The initial grunt work of the Refugio oil spill clean up is nearly complete, but that doesn’t mean a mass exodus of crew members will be happening any time soon.

Sure, most volunteers doing less-specialized cleaning of sand and rocks following the May 19 pipeline leak near Refugio State Beach have gone home.

But according to Refugio Response Unified Command, which is handling clean-up efforts along with Plains All American Pipeline, the Texas oil company responsible, two Shoreline Cleanup Assessment Technique (SCAT) teams are sticking around for the third phase of cleanup — monitoring.

Unified command folks are also sticking around, albeit a smaller staff of 17 at a smaller office, said unified command’s Alexia Retallack, who works for California Fish & Wildlife.

This week, unified command announced the second phase of cleansing oil-covered cobblestones and rocks was complete, except at beaches closest to ground zero, where as many as 142,800 gallons of crude oil flowed down the hill and into the Pacific Ocean near Refugio State Park.

The first phase involved gross oil cleanup, and the third includes surveys and SCAT teams regularly checking from Arroyo Hondo to Rincon Point, Retallack said.

“There’s still cleaning going on,” she said. “The area is much more concentrated now.”

Because some of the beaches can only be reached at low tide, Retallack said crews are limited to scraping oil from cobblestones at night.

During phase three, SCAT teams survey for oil uncovered through sand erosion, respond to reports of oil deposits, and conduct periodic sampling.

Samplings are scheduled for December and May 2016, as well as any time there’s a significant storm event, since storms tend to erode beaches and could reveal oil deposits, Retallack said.

Those samples are then compared to oil originating from the spill.                                                                                              

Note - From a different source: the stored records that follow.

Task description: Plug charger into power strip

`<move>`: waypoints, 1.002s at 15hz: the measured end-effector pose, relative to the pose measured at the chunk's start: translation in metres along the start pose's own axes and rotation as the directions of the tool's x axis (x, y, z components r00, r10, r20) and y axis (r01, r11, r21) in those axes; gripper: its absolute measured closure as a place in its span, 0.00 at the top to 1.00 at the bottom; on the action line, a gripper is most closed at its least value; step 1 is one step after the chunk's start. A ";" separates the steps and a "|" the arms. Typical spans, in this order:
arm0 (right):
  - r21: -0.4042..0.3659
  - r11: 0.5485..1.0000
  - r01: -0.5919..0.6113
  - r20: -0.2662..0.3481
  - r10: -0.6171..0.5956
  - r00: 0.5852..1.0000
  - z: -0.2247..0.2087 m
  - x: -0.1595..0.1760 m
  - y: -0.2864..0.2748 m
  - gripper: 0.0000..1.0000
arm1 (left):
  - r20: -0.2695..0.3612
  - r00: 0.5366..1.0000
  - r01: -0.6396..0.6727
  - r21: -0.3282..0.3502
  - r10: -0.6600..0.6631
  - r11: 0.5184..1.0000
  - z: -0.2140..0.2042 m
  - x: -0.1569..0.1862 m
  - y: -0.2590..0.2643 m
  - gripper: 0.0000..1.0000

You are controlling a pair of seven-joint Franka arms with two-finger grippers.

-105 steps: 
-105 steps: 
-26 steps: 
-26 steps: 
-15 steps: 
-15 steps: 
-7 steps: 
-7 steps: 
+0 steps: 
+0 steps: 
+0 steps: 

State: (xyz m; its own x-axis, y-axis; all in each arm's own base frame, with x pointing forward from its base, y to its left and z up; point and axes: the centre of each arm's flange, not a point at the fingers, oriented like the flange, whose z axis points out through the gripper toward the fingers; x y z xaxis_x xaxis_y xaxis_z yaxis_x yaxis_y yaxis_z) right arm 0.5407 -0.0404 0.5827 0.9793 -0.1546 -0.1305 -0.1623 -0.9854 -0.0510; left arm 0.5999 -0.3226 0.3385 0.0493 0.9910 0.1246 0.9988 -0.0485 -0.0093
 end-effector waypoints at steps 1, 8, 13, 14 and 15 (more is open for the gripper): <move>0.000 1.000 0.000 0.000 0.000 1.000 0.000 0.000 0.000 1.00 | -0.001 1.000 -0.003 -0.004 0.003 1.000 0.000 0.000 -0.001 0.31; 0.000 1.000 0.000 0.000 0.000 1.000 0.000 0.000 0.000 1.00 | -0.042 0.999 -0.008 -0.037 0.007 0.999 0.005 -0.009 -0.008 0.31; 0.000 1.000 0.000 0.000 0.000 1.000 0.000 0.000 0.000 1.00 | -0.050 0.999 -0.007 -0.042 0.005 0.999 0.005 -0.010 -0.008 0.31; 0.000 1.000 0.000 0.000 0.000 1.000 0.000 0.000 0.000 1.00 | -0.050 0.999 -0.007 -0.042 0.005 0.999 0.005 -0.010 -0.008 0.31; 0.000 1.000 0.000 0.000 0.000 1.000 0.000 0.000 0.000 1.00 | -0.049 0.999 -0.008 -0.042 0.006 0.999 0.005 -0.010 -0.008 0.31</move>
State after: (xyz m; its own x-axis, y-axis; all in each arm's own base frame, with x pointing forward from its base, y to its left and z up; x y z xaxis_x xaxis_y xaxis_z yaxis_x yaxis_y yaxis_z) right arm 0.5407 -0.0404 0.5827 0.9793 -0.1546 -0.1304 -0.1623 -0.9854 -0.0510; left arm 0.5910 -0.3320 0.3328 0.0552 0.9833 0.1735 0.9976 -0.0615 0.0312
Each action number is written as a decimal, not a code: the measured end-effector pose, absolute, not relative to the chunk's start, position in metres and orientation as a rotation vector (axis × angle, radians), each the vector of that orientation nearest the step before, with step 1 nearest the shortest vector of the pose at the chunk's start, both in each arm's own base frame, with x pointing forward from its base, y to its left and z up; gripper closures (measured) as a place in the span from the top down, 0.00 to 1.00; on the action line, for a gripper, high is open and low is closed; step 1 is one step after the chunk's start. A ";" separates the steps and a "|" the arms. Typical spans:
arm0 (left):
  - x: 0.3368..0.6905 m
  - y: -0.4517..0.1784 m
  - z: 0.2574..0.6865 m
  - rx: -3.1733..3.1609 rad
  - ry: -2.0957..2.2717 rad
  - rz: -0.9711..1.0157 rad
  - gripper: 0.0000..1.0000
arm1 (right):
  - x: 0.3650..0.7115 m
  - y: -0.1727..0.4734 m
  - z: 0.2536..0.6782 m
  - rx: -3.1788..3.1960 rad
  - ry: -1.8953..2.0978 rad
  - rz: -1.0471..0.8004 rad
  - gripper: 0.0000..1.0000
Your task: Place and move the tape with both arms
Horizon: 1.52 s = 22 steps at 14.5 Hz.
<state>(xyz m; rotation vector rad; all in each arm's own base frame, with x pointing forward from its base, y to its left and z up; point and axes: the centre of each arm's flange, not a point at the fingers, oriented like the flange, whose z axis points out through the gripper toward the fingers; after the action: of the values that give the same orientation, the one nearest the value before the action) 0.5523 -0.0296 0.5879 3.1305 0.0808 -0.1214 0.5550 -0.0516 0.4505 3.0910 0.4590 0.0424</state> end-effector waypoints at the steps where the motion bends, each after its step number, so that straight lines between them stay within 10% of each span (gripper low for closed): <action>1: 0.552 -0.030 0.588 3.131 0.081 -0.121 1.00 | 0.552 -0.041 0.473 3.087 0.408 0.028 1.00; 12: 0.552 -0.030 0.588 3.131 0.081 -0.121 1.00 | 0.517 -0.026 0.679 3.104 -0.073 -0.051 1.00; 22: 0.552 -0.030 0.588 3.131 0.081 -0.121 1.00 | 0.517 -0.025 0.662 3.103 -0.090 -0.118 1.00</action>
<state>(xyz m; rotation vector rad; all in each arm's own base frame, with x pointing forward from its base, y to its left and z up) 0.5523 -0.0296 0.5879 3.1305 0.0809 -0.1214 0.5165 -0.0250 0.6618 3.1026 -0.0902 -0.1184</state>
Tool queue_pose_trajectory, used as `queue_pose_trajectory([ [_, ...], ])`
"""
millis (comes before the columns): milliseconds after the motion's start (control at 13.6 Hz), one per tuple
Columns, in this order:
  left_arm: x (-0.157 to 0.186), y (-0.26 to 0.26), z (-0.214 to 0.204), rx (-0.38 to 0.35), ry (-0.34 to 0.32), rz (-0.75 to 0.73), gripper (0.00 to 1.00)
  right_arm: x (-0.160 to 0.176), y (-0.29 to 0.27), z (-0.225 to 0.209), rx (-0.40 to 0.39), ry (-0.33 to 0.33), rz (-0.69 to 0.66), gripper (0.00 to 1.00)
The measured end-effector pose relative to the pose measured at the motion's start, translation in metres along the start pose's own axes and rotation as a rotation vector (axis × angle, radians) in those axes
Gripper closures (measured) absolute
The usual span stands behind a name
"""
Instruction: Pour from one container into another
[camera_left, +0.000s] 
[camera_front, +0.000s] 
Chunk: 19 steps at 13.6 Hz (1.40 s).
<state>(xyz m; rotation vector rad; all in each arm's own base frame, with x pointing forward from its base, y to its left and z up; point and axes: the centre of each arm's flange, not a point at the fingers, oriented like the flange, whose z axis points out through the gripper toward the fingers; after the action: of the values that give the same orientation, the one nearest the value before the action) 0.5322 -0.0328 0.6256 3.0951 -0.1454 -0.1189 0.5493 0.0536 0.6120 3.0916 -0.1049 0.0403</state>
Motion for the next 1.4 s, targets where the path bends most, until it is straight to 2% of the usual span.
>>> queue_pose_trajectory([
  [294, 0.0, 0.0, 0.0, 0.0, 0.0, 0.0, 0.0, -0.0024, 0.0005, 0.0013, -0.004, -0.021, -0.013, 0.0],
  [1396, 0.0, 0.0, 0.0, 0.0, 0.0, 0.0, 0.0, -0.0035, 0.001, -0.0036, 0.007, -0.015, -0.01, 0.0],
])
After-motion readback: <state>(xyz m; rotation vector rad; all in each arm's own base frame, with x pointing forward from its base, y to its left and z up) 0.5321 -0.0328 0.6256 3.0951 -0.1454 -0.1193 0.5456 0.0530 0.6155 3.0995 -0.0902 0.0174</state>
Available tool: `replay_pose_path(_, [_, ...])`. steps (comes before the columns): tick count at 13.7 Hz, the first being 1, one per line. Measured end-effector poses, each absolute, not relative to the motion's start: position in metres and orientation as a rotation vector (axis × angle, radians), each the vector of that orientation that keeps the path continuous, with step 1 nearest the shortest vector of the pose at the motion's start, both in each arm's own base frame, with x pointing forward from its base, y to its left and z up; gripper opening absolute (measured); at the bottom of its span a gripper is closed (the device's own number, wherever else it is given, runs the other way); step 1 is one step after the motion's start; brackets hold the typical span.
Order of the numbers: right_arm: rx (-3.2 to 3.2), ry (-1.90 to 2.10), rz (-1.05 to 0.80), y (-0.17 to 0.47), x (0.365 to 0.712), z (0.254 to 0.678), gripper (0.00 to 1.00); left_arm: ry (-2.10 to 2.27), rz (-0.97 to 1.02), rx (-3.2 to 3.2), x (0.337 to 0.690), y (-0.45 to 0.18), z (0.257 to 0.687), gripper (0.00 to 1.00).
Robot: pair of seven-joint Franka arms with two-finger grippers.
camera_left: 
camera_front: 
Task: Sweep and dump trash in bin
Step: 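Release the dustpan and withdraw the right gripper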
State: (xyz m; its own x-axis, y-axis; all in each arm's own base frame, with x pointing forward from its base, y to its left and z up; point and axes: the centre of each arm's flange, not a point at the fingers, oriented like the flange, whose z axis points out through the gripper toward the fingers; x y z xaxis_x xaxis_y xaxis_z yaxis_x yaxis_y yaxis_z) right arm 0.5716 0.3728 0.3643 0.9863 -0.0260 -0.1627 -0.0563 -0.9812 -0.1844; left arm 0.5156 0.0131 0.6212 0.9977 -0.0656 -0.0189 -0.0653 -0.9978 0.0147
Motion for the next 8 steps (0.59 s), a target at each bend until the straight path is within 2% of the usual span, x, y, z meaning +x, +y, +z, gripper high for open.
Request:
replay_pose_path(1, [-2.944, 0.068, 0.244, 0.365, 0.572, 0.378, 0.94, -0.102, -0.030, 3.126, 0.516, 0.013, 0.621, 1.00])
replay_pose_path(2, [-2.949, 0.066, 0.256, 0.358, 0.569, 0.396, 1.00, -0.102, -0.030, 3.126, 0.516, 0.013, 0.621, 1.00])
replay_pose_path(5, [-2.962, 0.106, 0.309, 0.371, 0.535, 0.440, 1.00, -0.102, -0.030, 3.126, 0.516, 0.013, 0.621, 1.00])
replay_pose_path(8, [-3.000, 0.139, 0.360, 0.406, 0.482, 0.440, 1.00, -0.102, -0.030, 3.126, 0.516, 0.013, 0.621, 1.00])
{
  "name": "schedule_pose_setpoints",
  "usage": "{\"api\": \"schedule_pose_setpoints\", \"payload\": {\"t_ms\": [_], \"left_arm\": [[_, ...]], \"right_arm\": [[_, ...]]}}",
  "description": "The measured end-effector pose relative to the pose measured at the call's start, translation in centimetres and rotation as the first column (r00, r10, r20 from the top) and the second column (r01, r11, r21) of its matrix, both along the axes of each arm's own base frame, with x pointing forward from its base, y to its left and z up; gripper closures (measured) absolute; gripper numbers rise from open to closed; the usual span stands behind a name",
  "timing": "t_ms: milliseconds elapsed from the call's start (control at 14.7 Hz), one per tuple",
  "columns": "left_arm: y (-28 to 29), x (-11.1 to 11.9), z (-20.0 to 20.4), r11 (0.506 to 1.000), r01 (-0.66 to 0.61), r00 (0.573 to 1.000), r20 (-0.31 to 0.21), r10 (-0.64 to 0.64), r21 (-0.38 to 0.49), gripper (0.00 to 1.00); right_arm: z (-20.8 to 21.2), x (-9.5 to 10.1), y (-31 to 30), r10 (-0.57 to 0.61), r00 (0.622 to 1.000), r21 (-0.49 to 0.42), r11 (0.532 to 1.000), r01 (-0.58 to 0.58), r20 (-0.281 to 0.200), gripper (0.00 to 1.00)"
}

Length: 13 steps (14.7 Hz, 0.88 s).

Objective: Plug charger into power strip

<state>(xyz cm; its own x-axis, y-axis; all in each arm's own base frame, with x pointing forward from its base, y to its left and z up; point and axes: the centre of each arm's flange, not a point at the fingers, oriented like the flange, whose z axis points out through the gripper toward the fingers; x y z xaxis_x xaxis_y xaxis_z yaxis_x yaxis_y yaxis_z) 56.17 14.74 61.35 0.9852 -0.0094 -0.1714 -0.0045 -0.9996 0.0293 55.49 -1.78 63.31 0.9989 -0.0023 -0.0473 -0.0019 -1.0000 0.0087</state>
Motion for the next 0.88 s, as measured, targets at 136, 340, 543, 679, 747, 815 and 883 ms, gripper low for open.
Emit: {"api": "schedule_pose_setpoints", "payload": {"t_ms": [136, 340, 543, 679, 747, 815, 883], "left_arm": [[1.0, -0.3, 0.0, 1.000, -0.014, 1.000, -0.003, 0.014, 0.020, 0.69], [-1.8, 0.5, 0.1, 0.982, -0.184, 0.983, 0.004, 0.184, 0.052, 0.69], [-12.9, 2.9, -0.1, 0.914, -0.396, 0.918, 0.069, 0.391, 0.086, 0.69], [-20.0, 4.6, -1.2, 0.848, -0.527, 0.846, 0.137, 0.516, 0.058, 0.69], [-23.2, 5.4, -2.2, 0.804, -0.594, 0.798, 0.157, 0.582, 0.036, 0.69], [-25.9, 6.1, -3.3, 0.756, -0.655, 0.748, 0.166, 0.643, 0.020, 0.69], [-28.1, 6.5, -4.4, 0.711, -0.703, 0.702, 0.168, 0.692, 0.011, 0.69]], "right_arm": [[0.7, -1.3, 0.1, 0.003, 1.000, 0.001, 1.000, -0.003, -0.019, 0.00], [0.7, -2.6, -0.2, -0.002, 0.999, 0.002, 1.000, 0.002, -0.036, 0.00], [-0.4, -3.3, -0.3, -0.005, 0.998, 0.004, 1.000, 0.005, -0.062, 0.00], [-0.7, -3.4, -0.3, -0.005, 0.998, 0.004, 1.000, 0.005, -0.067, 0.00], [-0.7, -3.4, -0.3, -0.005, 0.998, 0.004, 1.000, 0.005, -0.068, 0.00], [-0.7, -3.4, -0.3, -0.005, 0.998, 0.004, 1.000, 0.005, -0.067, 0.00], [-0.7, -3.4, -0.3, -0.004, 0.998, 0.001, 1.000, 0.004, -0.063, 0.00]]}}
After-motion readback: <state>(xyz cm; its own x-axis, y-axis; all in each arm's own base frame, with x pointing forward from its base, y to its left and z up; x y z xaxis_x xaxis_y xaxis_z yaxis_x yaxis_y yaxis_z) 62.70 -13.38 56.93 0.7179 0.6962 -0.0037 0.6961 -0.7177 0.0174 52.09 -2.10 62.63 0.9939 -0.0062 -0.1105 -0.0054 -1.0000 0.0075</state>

“If they find anything, that team will go back and see if it needs to be cleaned again,” she said.

Along with monitoring comes restoration planning, Retallack said, which involves public comment, results of an investigation, determination of costs, and many years of wildlife habitat re-establishment.

“They’re going to be monitoring for a very long period,” she said.

Unified Command is following a phased cleanup approach according to the National Oceanic and Atmospheric Administration (NOAA) Shoreline Assessment Manual.

Anyone who sees unusual amounts of tar or oil can report the sighting with the USCG National Response Center at 800.424.8802 or the California Office of Emergency Services at 800.852.7550.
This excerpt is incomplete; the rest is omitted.